Write out again, exactly, the lines of the listing below from the first one through the one that contains "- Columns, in", and no other lines.

************

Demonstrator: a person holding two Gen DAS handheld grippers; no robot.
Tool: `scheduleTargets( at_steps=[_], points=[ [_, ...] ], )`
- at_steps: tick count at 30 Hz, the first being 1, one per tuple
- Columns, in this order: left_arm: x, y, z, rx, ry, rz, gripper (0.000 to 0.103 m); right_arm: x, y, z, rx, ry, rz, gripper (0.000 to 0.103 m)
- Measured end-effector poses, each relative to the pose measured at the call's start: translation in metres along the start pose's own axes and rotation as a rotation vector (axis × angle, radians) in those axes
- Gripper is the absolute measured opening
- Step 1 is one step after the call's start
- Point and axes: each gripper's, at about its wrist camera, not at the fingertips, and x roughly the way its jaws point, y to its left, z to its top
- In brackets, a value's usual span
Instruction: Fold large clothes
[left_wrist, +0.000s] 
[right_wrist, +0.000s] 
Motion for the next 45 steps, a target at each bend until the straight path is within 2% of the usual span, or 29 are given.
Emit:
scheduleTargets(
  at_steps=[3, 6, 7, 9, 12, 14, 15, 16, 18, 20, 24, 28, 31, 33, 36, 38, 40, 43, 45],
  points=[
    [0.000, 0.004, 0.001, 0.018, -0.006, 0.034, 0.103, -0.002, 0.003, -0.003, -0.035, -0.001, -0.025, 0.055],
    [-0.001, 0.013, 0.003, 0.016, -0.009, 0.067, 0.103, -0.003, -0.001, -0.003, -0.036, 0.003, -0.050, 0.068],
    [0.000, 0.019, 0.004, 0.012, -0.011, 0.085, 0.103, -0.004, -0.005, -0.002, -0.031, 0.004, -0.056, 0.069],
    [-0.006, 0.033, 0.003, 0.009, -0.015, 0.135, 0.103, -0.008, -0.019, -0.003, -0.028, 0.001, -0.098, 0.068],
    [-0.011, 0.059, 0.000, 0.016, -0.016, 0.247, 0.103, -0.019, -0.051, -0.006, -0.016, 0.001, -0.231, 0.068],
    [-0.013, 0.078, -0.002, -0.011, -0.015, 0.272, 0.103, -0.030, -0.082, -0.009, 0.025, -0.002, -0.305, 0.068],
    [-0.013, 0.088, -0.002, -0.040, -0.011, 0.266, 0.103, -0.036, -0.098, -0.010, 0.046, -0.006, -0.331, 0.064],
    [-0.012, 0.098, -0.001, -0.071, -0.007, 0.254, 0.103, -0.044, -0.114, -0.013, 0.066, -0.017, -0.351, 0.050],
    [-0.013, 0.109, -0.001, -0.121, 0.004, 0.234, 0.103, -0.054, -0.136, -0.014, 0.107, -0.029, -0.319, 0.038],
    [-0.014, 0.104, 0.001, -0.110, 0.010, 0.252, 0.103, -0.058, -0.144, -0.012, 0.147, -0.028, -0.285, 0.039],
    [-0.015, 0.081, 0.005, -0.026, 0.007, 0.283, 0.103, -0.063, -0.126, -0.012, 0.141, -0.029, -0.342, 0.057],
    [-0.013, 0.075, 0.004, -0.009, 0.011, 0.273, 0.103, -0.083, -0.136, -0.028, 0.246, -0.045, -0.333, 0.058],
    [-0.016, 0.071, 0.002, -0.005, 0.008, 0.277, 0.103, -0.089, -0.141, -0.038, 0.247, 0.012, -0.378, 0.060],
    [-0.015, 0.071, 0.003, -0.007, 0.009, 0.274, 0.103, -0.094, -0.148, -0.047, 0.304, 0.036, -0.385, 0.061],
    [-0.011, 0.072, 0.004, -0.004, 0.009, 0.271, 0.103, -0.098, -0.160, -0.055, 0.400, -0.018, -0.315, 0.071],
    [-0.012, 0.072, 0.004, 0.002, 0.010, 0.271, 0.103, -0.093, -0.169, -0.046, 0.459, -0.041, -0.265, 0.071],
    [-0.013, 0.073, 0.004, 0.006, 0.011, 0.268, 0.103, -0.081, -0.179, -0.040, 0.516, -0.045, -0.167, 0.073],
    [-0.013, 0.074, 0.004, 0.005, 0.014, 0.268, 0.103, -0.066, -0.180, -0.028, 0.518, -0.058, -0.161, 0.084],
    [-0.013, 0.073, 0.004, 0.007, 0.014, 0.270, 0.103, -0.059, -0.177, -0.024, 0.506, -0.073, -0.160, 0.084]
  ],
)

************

- **Expected answer**:
Demonstrator: a person holding two Gen DAS handheld grippers; no robot.
Tool: `scheduleTargets( at_steps=[_], points=[ [_, ...] ], )`
- at_steps: tick count at 30 Hz, the first being 1, one per tuple
- Columns, in this order: left_arm: x, y, z, rx, ry, rz, gripper (0.000 to 0.103 m); right_arm: x, y, z, rx, ry, rz, gripper (0.000 to 0.103 m)

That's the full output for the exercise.